Task statement — Transcribe the listing word for word.

Provided material —
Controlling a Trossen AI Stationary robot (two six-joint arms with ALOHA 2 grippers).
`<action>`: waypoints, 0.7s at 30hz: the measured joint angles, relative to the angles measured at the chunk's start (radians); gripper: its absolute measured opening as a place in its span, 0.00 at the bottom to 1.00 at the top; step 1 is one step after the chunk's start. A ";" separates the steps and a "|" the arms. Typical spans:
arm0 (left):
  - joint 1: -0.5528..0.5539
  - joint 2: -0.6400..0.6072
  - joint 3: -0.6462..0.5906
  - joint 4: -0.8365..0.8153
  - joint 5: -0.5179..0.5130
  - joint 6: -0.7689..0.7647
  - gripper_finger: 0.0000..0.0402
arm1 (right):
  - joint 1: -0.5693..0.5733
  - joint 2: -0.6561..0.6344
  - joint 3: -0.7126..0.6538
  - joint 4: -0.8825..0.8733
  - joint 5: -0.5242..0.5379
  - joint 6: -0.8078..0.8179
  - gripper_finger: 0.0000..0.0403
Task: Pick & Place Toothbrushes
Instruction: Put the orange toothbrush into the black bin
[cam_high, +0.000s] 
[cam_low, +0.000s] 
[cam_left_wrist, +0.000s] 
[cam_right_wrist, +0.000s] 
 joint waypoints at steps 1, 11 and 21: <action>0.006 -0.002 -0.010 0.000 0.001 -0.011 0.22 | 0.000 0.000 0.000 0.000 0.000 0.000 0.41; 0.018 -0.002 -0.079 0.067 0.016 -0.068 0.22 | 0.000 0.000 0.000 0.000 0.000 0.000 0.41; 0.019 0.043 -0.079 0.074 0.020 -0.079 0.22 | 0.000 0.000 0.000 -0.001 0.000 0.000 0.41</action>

Response area —
Controlling a Trossen AI Stationary robot (two six-joint arms with ALOHA 2 grippers).
`<action>`: waypoints, 0.7s at 30hz: the measured joint angles, relative to the angles measured at the chunk's start (radians); gripper: its absolute measured opening as a place in its span, 0.00 at the bottom to 1.00 at the top; step 1 is one step after the chunk's start. A ";" separates the steps and a "|" the arms. Typical spans:
arm0 (left):
  - joint 1: -0.5528..0.5539
  - joint 2: -0.6400..0.6072
  - joint 3: -0.6462..0.5906
  - joint 4: -0.8365..0.8153
  - joint 5: -0.5179..0.5130
  - joint 6: -0.7689..0.7647
  - gripper_finger: 0.0000..0.0402
arm1 (right):
  - joint 1: -0.5693..0.5733
  - joint 2: -0.6561..0.6344
  - joint 3: -0.7126..0.6538
  - joint 4: -0.8825..0.8733
  - joint 5: -0.5242..0.5379
  - joint 6: -0.8078..0.8179
  - gripper_finger: 0.0000..0.0403
Task: Pick & Place Toothbrushes
Instruction: Put the orange toothbrush into the black bin
[cam_high, +0.000s] 
[cam_low, +0.000s] 
[cam_left_wrist, +0.000s] 
[cam_right_wrist, +0.000s] 
 joint waypoints at steps 1, 11 and 21: <action>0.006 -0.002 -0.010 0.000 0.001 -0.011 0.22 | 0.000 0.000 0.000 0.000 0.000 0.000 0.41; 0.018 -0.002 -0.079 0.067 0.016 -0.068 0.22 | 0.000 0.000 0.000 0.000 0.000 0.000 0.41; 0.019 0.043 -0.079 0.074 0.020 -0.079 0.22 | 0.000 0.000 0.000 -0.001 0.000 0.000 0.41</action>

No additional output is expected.